Required action: Nothing but the lines from the one that contains "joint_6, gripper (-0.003" through the end of the listing should appear, set down exactly.

......

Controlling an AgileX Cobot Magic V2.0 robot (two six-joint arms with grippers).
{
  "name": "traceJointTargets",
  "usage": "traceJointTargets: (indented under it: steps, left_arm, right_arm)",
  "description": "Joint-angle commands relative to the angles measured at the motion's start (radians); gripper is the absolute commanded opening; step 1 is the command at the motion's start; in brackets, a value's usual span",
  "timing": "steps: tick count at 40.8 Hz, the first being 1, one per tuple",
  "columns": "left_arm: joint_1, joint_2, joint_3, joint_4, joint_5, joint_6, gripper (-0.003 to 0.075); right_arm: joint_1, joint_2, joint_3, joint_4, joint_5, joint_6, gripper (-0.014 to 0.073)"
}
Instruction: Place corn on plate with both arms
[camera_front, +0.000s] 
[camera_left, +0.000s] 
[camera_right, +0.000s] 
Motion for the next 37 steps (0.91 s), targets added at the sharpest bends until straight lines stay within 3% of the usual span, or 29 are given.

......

Your solution:
  "columns": "left_arm: joint_1, joint_2, joint_3, joint_4, joint_5, joint_6, gripper (-0.003 to 0.075); right_arm: joint_1, joint_2, joint_3, joint_4, joint_5, joint_6, gripper (-0.014 to 0.073)"
}
Instruction: Place corn on plate with both arms
[camera_front, +0.000s] 
[camera_left, +0.000s] 
[camera_right, +0.000s] 
Motion for the next 37 steps (0.91 s), targets added at the sharpest bends until straight lines stay within 3% of the usual span, or 29 are given.

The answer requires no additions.